Please keep to the lines below from the one with "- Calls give" through the one with "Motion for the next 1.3", and restate them word for word, ends included.
[[ Information provided open ]]
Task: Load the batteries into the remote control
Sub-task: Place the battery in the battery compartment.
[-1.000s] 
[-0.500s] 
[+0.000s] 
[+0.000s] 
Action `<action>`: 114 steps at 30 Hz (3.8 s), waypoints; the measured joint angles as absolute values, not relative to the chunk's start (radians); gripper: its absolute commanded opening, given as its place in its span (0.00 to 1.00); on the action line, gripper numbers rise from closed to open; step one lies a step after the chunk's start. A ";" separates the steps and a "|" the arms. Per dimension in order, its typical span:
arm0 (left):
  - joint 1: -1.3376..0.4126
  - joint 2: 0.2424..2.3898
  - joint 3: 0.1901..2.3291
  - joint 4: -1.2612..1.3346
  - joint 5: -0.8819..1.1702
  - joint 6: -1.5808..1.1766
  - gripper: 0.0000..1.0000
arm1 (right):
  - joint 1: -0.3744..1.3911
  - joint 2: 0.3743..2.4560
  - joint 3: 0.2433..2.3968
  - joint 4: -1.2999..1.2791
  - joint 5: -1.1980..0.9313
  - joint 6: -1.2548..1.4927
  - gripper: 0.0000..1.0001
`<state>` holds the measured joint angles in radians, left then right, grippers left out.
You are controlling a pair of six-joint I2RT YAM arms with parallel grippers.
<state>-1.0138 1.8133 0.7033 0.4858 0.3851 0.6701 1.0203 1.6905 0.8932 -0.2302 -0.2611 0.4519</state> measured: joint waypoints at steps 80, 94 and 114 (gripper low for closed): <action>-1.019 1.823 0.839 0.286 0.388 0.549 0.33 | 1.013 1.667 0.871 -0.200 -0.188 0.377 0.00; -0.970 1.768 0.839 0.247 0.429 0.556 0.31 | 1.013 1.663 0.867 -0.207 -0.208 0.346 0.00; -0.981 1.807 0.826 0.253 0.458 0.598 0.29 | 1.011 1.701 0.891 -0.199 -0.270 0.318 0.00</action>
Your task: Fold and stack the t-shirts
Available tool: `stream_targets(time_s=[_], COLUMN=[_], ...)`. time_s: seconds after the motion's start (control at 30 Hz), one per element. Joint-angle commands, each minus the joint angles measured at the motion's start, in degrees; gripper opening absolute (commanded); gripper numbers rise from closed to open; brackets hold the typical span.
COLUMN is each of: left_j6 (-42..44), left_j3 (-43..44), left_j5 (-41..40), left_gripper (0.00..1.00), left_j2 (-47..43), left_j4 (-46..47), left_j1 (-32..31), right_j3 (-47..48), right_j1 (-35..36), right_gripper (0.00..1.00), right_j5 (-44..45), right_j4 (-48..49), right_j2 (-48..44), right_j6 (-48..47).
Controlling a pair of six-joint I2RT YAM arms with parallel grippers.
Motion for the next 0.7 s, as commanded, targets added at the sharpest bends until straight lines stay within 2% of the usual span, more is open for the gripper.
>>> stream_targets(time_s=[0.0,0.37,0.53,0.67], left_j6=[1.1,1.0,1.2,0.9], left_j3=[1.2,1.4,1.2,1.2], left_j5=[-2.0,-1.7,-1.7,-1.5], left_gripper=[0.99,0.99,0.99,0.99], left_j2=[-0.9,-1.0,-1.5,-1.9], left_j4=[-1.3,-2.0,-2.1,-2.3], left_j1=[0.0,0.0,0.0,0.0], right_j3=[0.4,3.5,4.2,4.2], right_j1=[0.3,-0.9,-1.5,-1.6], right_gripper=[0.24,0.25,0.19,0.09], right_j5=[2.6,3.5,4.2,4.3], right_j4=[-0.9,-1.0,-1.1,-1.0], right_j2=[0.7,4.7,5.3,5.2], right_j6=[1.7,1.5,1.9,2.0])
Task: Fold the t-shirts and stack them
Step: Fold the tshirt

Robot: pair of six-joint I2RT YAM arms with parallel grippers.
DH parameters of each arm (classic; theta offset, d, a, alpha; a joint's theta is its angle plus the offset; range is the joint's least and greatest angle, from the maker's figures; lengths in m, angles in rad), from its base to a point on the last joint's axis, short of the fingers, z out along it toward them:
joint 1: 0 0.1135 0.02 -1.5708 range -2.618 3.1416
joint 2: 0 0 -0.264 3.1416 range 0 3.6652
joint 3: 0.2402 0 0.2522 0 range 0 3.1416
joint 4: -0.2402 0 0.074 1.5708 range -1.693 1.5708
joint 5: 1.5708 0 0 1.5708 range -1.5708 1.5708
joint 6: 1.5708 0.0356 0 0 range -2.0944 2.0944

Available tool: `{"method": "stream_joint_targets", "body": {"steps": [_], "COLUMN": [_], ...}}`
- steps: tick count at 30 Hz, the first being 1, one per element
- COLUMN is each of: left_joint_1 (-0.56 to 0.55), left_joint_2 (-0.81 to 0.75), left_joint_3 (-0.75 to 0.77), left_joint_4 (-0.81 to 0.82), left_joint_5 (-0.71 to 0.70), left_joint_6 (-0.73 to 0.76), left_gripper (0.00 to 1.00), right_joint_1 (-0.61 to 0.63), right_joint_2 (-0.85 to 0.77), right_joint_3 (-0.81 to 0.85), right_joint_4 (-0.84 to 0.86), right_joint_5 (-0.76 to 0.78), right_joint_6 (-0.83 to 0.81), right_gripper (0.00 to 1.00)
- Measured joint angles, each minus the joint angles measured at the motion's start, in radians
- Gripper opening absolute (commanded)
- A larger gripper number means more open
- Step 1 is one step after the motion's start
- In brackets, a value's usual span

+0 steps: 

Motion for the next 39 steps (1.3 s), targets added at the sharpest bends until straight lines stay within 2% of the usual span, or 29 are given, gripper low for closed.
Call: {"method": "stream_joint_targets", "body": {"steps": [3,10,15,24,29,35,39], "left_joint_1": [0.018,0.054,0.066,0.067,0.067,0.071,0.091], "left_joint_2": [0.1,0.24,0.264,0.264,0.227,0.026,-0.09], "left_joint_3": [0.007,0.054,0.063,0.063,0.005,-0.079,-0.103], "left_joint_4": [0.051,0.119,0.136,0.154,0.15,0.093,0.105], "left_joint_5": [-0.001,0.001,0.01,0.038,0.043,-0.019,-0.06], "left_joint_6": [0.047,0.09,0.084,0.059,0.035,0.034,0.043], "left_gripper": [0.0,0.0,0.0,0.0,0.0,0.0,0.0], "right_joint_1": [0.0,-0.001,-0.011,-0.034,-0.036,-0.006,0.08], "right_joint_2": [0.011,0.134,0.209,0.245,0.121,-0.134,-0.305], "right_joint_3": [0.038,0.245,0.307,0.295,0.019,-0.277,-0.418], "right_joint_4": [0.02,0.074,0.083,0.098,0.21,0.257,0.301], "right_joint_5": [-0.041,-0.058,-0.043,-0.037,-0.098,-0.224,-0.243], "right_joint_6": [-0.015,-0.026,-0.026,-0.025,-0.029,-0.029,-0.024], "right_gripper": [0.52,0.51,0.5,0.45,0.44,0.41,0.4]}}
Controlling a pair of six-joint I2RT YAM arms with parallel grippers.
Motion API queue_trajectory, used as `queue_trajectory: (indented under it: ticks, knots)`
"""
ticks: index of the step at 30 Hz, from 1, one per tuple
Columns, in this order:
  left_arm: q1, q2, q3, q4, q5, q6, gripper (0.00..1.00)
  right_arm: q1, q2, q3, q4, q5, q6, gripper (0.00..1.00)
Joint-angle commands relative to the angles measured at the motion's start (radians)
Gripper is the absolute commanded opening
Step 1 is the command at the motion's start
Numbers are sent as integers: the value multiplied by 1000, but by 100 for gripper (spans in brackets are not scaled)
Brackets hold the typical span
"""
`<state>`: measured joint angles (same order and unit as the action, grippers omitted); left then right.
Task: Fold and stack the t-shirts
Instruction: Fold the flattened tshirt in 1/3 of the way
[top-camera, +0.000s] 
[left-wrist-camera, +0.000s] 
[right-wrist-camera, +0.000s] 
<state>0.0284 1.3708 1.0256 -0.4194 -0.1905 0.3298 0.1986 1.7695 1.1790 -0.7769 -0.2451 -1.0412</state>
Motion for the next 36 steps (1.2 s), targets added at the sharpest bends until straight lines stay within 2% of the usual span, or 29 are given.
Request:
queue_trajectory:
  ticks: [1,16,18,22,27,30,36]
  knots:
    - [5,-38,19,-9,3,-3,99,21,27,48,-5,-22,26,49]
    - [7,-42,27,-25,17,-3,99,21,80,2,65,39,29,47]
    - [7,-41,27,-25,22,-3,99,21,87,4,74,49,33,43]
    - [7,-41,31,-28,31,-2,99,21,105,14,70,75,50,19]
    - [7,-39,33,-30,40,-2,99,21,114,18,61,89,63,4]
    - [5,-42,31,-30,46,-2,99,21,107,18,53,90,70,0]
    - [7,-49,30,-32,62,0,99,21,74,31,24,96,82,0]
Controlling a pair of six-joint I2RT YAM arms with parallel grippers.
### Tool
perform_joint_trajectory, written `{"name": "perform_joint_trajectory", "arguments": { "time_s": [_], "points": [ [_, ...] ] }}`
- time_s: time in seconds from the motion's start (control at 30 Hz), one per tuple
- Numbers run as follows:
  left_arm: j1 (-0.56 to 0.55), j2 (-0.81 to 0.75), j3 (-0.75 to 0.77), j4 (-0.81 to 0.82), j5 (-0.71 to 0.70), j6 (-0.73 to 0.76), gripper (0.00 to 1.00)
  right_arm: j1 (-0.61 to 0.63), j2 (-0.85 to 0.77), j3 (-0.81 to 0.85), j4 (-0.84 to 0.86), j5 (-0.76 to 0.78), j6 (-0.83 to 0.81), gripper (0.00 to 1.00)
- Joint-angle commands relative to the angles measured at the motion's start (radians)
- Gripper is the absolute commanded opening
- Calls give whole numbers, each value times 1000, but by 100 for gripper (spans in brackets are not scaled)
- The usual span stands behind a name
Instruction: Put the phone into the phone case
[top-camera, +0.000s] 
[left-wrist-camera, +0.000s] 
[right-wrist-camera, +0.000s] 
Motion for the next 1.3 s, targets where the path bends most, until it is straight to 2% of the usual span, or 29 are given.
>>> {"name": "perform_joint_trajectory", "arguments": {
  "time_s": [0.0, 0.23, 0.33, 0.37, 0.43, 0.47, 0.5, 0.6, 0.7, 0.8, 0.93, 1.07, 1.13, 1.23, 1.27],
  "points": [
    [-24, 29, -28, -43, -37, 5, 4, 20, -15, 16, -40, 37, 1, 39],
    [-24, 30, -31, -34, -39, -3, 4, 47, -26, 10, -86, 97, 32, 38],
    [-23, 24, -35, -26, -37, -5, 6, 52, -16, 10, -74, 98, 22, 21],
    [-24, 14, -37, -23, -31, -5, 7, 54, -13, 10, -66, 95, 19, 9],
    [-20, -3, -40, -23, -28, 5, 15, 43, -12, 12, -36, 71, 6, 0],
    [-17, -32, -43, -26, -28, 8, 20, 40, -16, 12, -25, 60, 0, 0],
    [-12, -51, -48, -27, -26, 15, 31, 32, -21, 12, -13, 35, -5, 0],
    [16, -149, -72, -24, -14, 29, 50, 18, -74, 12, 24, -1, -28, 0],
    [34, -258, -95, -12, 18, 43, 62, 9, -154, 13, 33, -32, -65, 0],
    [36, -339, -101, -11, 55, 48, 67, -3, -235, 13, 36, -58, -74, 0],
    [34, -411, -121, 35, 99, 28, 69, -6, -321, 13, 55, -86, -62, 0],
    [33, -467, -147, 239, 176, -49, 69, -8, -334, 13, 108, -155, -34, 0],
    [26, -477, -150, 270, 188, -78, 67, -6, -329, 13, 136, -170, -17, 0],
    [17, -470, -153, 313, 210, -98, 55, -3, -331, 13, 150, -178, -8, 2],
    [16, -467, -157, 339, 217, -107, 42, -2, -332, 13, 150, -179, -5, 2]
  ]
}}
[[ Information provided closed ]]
§ Response below
- Calls give whole numbers, each value times 1000, but by 100 for gripper (spans in brackets are not scaled)
- The usual span stands behind a name
Instruction: Put the phone into the phone case
[top-camera, +0.000s] 
[left-wrist-camera, +0.000s] 
[right-wrist-camera, +0.000s] 
Motion for the next 1.3 s, targets where the path bends most, until it is straight to 2% of the usual span, or 29 are given.

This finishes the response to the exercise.